### TASK BRIEF
In the data below, find the line that contains "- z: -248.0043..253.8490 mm" and the line that contains "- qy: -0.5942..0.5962". Copy both, plus every line between them, exactly.

### RECORDS TO PROCESS
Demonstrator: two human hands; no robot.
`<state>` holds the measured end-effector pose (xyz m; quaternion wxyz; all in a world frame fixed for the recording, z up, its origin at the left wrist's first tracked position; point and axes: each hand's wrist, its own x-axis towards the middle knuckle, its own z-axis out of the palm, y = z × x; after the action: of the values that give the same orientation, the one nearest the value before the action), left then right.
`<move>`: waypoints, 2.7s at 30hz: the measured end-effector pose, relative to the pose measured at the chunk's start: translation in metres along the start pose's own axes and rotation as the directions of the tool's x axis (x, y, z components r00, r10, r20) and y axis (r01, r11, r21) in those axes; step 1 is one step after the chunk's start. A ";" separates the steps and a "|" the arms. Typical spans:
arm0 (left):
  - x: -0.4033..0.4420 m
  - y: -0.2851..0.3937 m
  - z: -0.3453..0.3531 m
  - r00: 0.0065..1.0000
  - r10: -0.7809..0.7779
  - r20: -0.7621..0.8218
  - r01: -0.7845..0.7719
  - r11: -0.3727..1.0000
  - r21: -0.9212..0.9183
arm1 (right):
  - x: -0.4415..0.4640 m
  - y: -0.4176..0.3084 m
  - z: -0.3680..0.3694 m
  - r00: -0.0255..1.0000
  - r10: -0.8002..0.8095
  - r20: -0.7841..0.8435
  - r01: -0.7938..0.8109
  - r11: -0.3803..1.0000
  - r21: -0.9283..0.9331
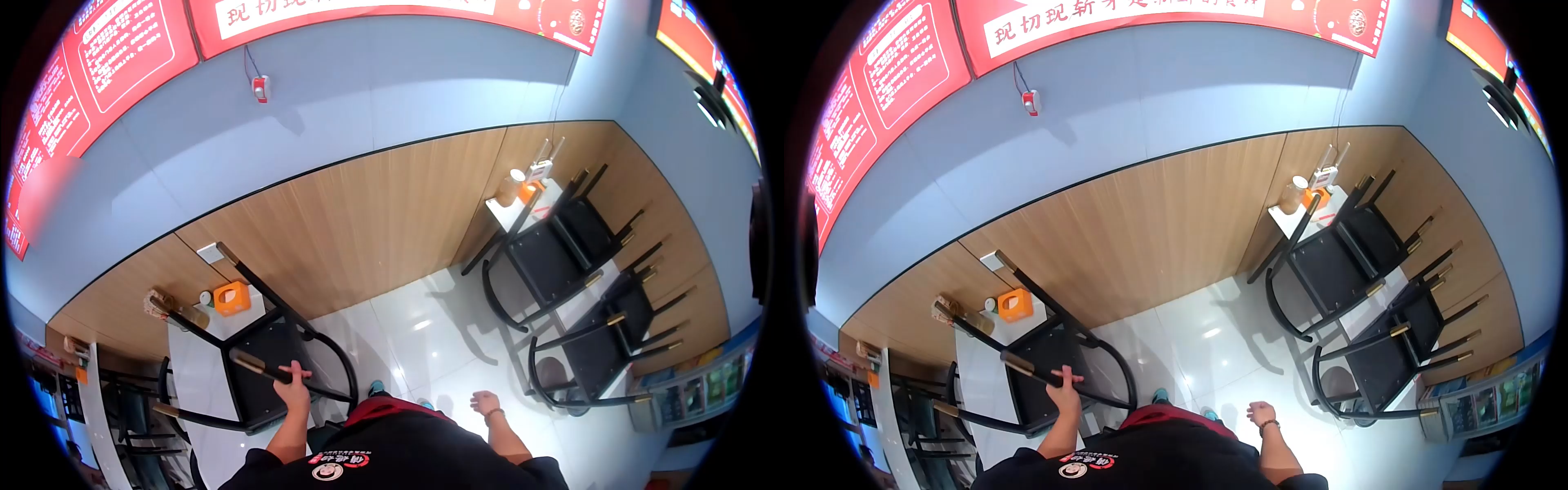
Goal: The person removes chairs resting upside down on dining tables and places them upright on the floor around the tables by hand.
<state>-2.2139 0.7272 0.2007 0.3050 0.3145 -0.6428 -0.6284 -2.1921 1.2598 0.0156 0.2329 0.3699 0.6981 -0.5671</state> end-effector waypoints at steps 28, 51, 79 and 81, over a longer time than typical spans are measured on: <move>-0.088 0.250 0.226 0.969 0.111 0.222 0.012 0.873 -0.487 | -0.169 -0.088 -0.104 0.594 -0.801 0.077 0.651 0.422 -0.631; 0.030 0.134 0.251 0.746 -0.438 0.501 0.608 0.755 -0.244 | -0.311 -0.247 -0.133 0.252 -0.925 0.283 0.842 0.065 -0.536; -0.067 -0.138 -0.201 0.628 -0.769 -0.117 0.758 0.639 -0.134 | -0.064 -0.266 0.351 0.810 -0.095 0.579 0.561 -0.160 -0.812; -0.063 -0.138 -0.198 0.648 -0.757 -0.085 0.743 0.653 -0.149 | -0.060 -0.260 0.380 0.813 -0.105 0.572 0.563 -0.102 -0.820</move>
<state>-2.0164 0.6528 0.0674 0.0772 0.5794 -0.3995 -0.7062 -2.3939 0.8569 0.1269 0.3779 -0.1949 0.9051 -0.0029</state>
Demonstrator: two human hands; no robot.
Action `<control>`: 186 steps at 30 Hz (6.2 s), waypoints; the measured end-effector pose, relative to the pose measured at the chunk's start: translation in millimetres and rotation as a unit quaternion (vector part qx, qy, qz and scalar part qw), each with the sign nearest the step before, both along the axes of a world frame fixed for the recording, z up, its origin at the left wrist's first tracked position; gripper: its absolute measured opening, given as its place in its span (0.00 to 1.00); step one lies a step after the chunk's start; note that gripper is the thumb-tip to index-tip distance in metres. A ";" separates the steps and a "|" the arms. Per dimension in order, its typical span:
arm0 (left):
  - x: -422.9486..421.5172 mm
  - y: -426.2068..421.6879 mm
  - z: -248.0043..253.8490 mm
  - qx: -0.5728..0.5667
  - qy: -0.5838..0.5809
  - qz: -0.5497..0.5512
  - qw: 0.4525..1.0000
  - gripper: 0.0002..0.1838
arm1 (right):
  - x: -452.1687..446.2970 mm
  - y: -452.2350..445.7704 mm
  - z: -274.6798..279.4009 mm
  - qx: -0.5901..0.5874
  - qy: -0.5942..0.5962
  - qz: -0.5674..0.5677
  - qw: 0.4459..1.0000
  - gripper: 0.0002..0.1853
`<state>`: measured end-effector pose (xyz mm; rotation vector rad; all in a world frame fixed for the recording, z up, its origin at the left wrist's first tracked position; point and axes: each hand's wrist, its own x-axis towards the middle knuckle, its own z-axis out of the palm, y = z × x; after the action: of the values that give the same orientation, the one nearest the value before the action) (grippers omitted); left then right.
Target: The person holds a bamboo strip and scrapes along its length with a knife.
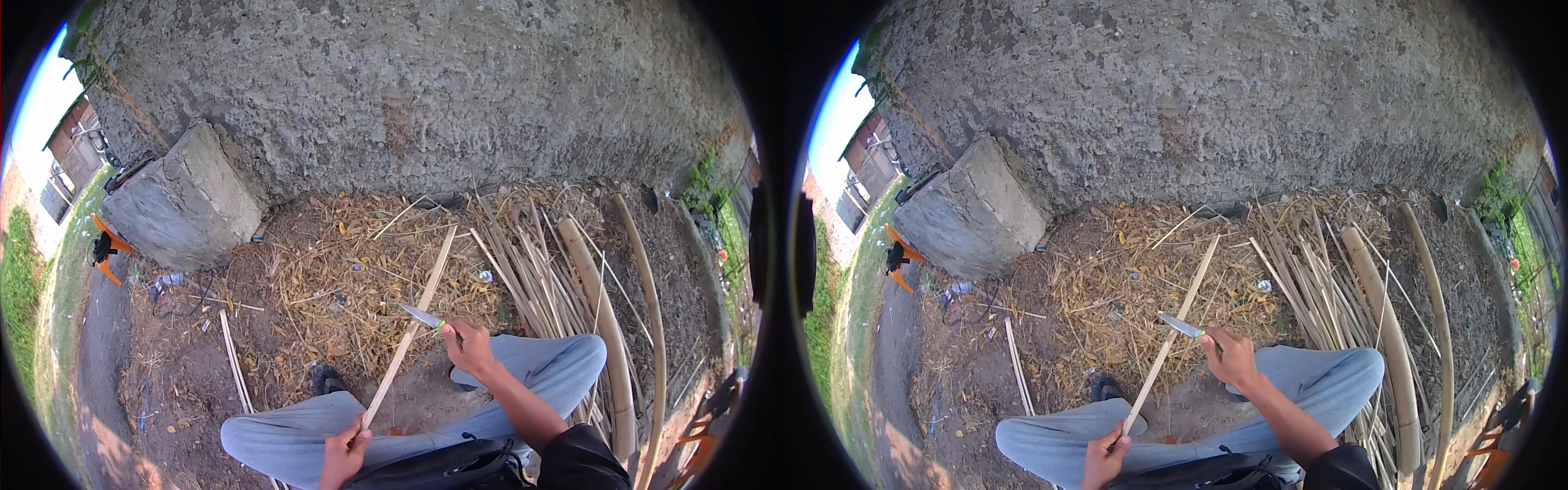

### COMPLETED EXERCISE
  - z: -248.0043..253.8490 mm
  - qx: -0.5728..0.5667
  - qy: -0.5838..0.5809
  - qz: -0.5497..0.5512
  - qw: 0.4525..1.0000
  - gripper: 0.0002..0.1838
arm1 (right):
  - x: -452.1687..446.2970 mm
  - y: -452.2350..445.7704 mm
  - z: -274.6798..279.4009 mm
  - qx: -0.5901..0.5874
  - qy: -0.5942..0.5962

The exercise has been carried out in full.